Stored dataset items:
--------------------
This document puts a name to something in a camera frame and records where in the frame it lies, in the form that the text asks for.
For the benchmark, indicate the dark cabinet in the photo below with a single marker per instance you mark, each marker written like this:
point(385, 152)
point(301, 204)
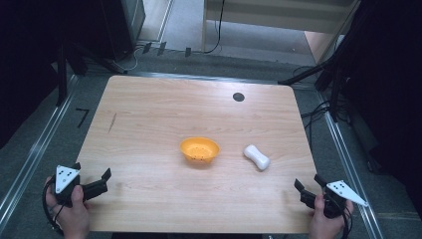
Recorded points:
point(122, 26)

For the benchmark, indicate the dark round table grommet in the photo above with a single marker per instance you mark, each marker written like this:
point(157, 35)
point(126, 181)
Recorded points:
point(238, 97)

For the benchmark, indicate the person's left hand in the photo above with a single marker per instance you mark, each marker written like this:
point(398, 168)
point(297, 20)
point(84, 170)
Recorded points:
point(73, 215)

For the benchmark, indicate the white dumbbell-shaped soap bar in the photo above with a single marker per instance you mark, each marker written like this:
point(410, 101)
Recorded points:
point(257, 157)

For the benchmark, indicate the orange perforated plastic bowl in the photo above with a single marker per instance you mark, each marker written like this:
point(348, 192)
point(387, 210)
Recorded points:
point(199, 150)

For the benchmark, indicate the black metal stand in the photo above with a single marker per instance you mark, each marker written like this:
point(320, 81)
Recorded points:
point(61, 76)
point(335, 89)

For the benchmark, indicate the person's right hand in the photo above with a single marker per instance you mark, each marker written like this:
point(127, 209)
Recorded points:
point(326, 222)

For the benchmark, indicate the white furniture frame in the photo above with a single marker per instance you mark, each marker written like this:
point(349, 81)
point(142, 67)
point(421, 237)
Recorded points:
point(265, 16)

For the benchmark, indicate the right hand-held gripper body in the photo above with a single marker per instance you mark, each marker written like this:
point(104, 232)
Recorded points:
point(339, 195)

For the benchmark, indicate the aluminium floor rail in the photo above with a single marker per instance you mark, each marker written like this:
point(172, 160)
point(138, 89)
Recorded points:
point(33, 156)
point(351, 159)

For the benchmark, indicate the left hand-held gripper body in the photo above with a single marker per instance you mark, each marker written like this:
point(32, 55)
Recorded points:
point(65, 181)

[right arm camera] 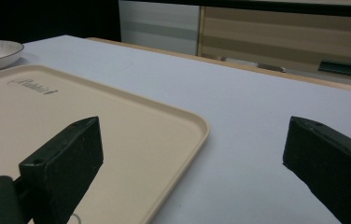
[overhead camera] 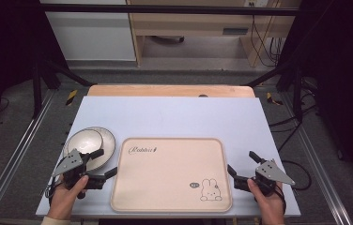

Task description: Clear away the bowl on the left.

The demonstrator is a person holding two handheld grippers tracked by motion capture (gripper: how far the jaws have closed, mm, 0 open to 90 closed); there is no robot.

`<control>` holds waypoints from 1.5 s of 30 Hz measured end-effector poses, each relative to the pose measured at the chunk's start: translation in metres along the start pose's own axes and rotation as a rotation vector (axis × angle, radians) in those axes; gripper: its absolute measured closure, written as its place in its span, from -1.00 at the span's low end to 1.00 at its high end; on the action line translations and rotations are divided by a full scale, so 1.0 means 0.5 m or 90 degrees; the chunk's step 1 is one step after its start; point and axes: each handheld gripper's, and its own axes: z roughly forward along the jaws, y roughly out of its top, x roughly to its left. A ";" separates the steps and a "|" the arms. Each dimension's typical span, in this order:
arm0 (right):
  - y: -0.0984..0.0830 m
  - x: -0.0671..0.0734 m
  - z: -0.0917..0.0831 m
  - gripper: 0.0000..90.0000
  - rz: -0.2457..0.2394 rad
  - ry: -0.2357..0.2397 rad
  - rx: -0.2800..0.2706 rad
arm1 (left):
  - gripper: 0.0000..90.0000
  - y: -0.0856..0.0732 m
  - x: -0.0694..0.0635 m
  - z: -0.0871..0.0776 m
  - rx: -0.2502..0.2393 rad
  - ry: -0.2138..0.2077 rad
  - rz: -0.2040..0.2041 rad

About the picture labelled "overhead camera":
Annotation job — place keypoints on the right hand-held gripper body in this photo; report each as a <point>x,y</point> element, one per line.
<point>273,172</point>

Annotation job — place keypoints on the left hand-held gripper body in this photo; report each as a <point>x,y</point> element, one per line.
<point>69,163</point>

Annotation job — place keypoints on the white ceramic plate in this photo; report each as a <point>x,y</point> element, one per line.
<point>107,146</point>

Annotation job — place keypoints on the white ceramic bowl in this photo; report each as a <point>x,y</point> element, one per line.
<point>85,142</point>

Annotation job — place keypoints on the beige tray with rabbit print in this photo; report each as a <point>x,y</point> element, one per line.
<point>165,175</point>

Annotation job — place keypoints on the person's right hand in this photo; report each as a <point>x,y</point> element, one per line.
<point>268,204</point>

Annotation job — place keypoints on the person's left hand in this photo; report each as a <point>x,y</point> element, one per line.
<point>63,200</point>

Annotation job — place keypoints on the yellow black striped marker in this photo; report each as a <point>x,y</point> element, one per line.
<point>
--------------------
### YOUR TASK
Each line of the data that contains "black" belongs in the answer.

### RESPONSE FOR THIS EXERCISE
For the benchmark, indicate the black metal stand in the photo above with a single marker per instance you mark, each marker written like this:
Annotation job — place keypoints on the yellow black striped marker in this photo; report each as a <point>x,y</point> element, one per line.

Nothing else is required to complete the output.